NORMAN — Editor, The Transcript:
I tabulated the vote from the recent bond election. This bond election raised real property taxes on all Norman residents, effective in 2013. The bonds will be issued to cover certain road improvements in Norman.
I fail to see why real estate taxes are used for this purpose. Why wouldn’t motor vehicle or sales taxes be more appropriate for these purposes?
The vote was 5,764 for the proposal and 3,630 against, for a total of 9,394 voters. This bond election was held during a run-off election instead of the general election, where voter turnout would have been greater.
I went to the Cleveland County Election Board website and determined that Cleveland County had 144,412 registered voters, of which 78,791 were registered in the same precincts as the yes/no votes were counted in the bond election.
In other words, 9,394 voters decided the tax fate of 78,791 registered voters (11.9 percent of the voting population). Additionally, 5,764 “yes” voters decided the tax fate of the 78,791 (7.3 percent) above. Is this enough “yes” votes to pass a tax on a much larger population?
I wonder how the above vote would have turned out if the proposition were stated: “The city of Norman proposes a real estate tax increase to pay the principle and interest on $47.5 million of bonds to be issued to fund certain road improvements in the city of Norman.”
Ballot questions are so obscurely worded so that many people become confused as to the purpose of the question. I maintain that the above bond election was inappropriately held during an obscure election (Aug. 28 run-off election instead of the November general election.

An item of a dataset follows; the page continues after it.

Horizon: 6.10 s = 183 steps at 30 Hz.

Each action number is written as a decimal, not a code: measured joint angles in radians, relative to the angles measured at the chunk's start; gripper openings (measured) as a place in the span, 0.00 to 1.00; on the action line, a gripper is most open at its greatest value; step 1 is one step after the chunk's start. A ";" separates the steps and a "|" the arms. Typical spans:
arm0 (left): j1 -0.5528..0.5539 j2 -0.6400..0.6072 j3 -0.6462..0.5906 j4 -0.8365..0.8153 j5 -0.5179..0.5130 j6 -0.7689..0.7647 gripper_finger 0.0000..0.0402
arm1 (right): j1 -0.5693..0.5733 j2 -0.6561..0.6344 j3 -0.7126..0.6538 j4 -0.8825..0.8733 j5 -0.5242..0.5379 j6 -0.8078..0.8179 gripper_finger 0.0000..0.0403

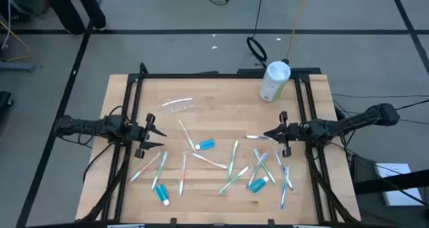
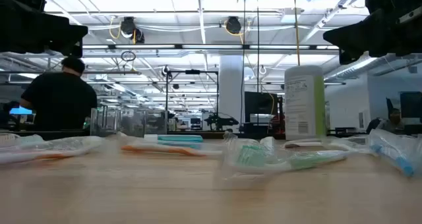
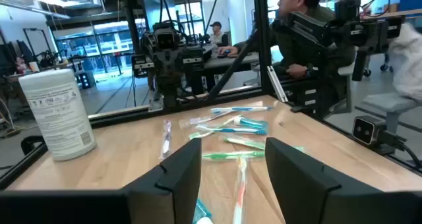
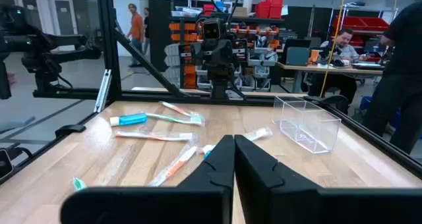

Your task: Pick & Place toothbrushing station

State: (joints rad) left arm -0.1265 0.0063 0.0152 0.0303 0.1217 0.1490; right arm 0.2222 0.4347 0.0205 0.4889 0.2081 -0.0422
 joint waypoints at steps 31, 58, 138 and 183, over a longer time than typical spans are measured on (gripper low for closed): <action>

I also maintain that only the “yes” vote got promoted through the mailing of an interested citizen’s group study supporting the bond election. The “no” vote received no funding, no promotion and, therefore, no consideration.
Real estate taxes are primarily to fund public schools. The city of Norman had to put this to a vote because they do not receive, nor are they authorized to tax, real estate. This election sets a precedent whereby the city intends to raise additional funds through real estate taxes.
I also wonder how the results might have changed if the election were held during the November general election, when voter turnout would have been larger.